§ **EXERCISE DIRECTIONS**: Report the count of lines below in which the string "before" occurs; include nothing else.

(Stored data)

########

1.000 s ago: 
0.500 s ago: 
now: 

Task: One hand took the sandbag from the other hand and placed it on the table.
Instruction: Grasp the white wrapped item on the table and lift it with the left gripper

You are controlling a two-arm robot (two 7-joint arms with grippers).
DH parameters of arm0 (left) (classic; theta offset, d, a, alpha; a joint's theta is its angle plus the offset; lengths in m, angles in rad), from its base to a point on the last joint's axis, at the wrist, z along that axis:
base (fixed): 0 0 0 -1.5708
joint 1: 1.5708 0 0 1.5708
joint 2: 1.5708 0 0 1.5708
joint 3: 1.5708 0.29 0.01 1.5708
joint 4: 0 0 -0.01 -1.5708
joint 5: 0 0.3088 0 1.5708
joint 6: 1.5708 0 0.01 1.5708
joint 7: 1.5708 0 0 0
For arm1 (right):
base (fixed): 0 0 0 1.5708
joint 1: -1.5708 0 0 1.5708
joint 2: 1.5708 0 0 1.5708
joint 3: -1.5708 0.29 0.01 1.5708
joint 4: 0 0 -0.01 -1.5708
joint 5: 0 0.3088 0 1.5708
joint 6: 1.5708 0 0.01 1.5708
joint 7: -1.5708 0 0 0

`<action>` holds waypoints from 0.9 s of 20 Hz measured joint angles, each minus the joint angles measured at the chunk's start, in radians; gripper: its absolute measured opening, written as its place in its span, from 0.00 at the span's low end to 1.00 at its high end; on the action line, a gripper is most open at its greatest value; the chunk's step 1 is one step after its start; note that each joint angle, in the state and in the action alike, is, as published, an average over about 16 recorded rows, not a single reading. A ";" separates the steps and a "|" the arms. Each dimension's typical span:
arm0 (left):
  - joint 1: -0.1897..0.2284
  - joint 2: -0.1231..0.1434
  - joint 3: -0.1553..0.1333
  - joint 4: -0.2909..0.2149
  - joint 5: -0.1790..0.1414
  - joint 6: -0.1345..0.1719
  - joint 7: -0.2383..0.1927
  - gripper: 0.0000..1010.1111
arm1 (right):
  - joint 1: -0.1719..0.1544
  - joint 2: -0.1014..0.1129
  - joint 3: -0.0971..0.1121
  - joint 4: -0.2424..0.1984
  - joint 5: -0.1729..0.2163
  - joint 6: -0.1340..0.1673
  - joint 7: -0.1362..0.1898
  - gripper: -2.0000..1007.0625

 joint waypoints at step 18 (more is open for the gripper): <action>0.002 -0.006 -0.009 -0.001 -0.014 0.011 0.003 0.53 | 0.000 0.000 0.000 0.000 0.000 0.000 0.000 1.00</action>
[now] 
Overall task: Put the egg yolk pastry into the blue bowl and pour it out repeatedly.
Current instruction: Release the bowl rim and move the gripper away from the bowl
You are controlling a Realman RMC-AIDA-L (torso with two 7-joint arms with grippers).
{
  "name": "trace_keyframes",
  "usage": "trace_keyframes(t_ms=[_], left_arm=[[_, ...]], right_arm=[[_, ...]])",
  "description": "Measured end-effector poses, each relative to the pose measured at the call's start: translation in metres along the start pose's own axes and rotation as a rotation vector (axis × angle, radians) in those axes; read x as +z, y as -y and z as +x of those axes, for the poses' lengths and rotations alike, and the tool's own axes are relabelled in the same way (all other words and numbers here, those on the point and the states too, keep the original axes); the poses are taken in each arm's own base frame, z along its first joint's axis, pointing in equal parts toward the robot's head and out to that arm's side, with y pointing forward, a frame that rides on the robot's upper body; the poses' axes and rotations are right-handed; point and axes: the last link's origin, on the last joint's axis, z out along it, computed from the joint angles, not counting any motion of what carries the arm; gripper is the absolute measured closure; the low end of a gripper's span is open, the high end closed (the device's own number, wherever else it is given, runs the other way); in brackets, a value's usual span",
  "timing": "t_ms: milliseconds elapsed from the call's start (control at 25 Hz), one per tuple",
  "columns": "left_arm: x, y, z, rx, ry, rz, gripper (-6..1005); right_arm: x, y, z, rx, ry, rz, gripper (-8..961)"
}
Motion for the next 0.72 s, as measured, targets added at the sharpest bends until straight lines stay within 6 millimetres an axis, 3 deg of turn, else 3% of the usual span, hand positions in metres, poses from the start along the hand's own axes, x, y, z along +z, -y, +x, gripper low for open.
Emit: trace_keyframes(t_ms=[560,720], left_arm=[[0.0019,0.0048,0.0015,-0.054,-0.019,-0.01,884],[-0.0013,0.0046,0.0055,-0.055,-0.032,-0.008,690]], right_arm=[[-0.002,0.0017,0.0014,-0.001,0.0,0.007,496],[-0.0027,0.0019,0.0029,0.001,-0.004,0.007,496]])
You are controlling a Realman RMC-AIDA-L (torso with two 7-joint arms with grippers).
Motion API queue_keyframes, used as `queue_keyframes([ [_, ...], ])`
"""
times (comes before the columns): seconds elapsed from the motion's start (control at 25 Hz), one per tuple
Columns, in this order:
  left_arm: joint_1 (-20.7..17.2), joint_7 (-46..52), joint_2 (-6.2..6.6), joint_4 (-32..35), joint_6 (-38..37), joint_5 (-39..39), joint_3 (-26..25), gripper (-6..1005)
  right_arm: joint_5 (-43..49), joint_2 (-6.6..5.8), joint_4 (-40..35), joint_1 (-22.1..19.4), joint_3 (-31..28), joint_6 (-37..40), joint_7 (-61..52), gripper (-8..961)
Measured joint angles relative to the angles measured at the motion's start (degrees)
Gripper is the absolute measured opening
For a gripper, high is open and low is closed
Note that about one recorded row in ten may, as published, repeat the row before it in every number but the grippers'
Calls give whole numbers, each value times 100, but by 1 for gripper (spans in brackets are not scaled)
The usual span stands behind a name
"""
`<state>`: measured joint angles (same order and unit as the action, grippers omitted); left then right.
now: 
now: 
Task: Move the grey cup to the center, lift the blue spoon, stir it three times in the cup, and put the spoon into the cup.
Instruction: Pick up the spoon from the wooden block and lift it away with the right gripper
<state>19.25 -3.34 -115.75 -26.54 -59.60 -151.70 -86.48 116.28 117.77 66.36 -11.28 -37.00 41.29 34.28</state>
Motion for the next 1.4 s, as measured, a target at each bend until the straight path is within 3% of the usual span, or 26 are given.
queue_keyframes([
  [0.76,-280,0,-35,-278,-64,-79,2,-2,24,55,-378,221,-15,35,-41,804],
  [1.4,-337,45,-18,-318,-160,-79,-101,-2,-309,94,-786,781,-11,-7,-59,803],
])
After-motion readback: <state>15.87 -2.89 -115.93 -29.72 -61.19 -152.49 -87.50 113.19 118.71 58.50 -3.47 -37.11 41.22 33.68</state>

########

§ **ANSWER SECTION**: 2